Given that dysregulation of mechanics contributes to diseases ranging from cancer metastasis to lung disease, it is important to develop methods for screening the efficacy of drugs that target cellular forces. Here, nanoparticle-based tension sensors are used to quantify the mechanical response of individual cells upon drug treatment. As a proof-of-concept, the activity of bronchodilators is tested on human airway smooth muscle cells derived from seven donors, four of which are asthmatic. It is revealed that airway smooth muscle cells isolated from asthmatic donors exhibit greater traction forces compared to the control donors. Additionally, the mechanical signal is abolished using myosin inhibitors or further enhanced in the presence of inflammatory inducers, such as nicotine.
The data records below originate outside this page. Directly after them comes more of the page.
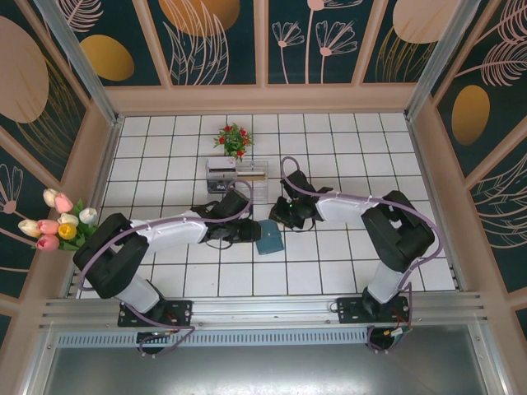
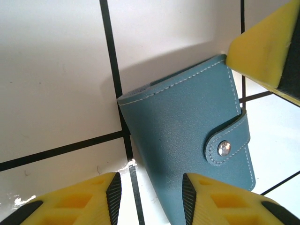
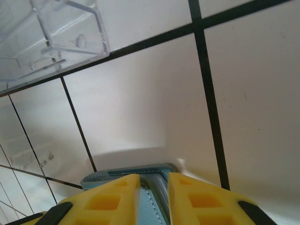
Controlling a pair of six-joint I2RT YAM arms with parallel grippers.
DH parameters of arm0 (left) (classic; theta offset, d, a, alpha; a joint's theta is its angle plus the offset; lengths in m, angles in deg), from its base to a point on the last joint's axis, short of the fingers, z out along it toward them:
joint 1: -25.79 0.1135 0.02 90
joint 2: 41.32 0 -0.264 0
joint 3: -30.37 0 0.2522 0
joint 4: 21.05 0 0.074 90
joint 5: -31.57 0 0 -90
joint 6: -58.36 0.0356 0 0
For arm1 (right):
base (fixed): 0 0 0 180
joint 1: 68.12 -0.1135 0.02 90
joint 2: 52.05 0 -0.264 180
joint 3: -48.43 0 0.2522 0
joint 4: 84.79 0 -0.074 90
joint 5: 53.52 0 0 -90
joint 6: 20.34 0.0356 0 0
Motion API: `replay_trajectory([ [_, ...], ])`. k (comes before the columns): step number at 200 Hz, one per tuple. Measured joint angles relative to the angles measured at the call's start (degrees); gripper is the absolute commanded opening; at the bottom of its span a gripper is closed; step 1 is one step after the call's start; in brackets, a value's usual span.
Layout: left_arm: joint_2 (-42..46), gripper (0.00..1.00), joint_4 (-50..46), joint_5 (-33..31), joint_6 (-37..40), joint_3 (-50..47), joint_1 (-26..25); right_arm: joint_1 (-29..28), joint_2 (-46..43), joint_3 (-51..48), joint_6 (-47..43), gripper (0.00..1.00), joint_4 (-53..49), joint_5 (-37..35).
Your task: Take the credit cards out of the card holder
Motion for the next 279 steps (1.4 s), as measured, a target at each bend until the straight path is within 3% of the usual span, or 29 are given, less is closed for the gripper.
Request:
replay_trajectory([
  [33,1.11,0.42,3.74,3.52,-3.45,-3.28,1.20,-1.36,-1.99,0.96,-2.01,0.32,-4.55,-3.63],
  [103,1.20,0.41,13.92,9.07,-12.52,-7.63,1.38,-5.64,-5.86,-0.92,-2.34,0.30,-6.60,-1.95],
  [279,-1.99,0.34,17.57,9.25,-15.13,-8.07,2.01,-5.51,-4.98,-3.93,-1.73,0.28,-4.00,0.15],
])
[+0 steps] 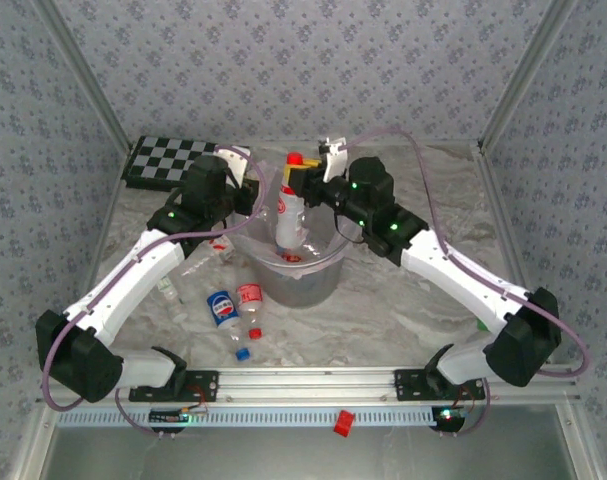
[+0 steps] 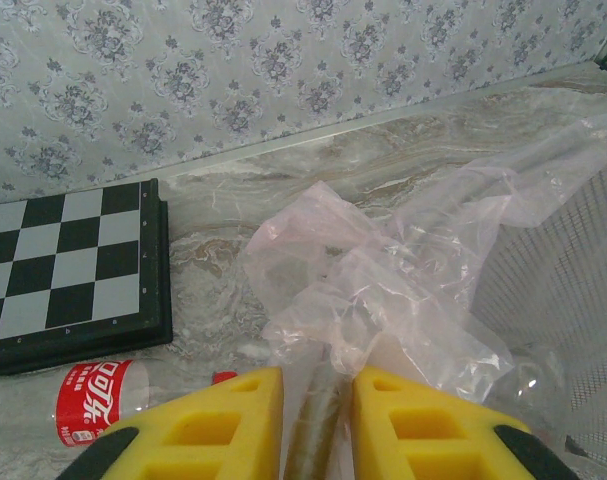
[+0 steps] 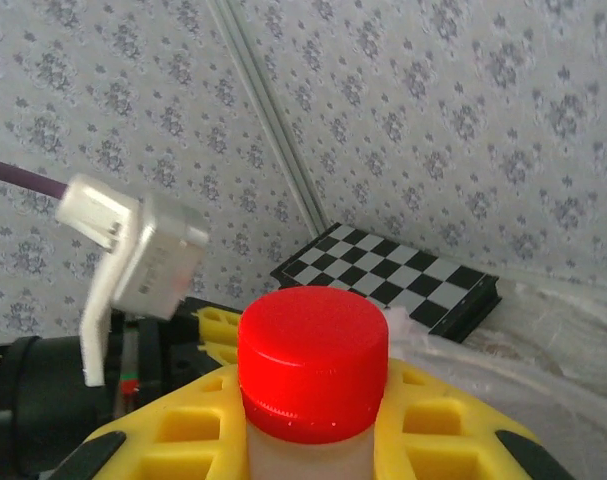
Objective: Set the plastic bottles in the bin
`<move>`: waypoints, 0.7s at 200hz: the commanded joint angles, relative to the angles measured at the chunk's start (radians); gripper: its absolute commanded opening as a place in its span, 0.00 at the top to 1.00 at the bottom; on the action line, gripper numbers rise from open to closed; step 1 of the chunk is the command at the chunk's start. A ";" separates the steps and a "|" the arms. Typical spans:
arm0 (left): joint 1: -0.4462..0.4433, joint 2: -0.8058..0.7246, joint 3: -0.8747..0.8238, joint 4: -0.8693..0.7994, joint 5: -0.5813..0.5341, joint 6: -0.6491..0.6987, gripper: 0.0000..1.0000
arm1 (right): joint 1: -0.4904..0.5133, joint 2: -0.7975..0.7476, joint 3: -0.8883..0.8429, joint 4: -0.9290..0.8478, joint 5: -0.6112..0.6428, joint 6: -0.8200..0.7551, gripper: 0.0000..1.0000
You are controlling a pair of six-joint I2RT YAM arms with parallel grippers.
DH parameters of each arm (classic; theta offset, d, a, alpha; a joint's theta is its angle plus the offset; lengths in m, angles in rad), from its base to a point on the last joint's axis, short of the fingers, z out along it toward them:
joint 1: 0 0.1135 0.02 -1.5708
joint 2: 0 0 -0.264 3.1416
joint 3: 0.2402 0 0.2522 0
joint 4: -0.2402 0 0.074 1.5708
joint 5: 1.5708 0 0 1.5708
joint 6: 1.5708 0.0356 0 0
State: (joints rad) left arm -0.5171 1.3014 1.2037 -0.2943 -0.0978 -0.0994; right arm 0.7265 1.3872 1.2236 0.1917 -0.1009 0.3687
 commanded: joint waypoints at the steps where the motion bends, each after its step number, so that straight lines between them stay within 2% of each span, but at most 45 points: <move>1: 0.000 -0.006 -0.009 -0.063 -0.005 -0.025 0.76 | 0.014 -0.014 -0.070 0.162 0.009 0.111 1.00; 50: -0.001 -0.007 -0.008 -0.062 -0.002 -0.030 0.77 | 0.026 -0.057 -0.179 0.222 -0.029 0.218 1.00; 107: -0.001 -0.014 -0.010 -0.059 -0.001 -0.031 0.77 | 0.077 -0.088 -0.261 0.115 -0.041 0.099 1.00; 140: -0.001 -0.018 -0.010 -0.060 -0.003 -0.032 0.77 | 0.115 -0.075 -0.270 0.012 0.025 0.009 1.00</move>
State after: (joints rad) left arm -0.5179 1.2972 1.2034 -0.2947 -0.0967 -0.1173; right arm 0.8082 1.3090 0.9672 0.3191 -0.1036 0.4683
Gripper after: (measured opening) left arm 0.235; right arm 0.233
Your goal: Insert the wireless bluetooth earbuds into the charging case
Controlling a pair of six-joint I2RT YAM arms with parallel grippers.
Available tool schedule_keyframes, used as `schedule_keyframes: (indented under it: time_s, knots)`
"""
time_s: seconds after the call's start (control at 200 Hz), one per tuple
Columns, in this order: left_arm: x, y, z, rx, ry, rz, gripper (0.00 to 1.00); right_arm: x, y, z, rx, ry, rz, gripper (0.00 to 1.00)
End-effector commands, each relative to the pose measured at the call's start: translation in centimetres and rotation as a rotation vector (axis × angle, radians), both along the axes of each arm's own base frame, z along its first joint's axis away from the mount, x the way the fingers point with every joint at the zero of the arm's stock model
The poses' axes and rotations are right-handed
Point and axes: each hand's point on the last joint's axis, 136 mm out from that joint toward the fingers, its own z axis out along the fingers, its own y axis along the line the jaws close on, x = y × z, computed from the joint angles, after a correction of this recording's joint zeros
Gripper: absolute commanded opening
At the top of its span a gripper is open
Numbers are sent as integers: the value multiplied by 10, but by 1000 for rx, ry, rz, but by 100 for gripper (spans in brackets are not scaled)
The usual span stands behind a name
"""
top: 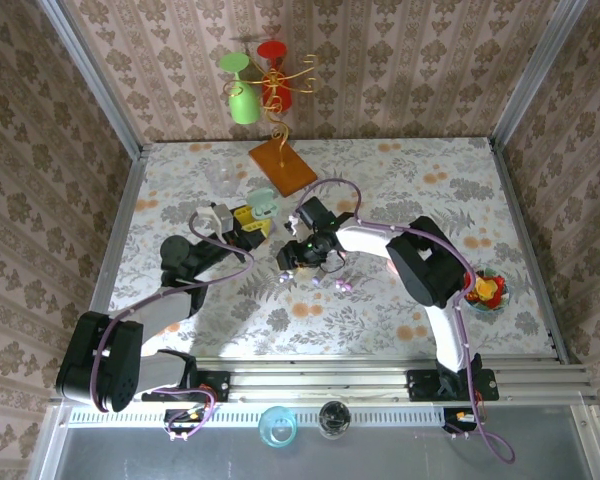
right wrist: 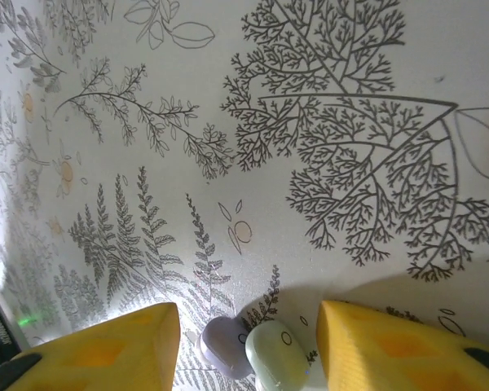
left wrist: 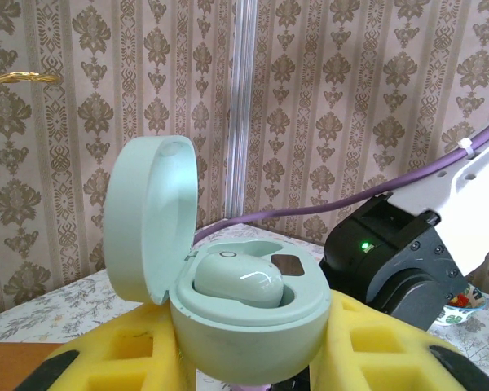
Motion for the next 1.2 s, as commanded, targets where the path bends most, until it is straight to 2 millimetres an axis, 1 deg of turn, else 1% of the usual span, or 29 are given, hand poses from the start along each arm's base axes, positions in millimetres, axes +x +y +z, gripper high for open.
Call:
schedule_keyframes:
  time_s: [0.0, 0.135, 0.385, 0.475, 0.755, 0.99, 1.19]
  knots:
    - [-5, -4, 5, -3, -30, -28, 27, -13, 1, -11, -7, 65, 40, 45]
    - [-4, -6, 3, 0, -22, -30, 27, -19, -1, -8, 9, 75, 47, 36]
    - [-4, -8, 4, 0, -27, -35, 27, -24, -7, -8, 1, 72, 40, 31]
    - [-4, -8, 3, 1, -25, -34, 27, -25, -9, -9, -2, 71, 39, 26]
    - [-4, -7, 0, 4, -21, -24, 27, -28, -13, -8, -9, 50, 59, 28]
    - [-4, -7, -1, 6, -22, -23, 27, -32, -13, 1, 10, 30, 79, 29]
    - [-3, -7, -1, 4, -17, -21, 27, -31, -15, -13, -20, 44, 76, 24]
Using the signal generated by the probes, single-cell dose-response measurements are performed to determine the “mechano” effective concentration (mechano-EC50) of albuterol, a bronchodilator, which reduces integrin forces by 50%. Mechano-EC50 values for each donor present discrete readings that are differentially enhanced as a function of nicotine treatment. Importantly, donor mechano-EC50 values varied by orders of magnitude, suggesting significant variability in their sensitivity to nicotine and albuterol treatment. To the best of the authors’ knowledge, this is the first study harnessing a piconewton tension sensor platform for mechanopharmacology.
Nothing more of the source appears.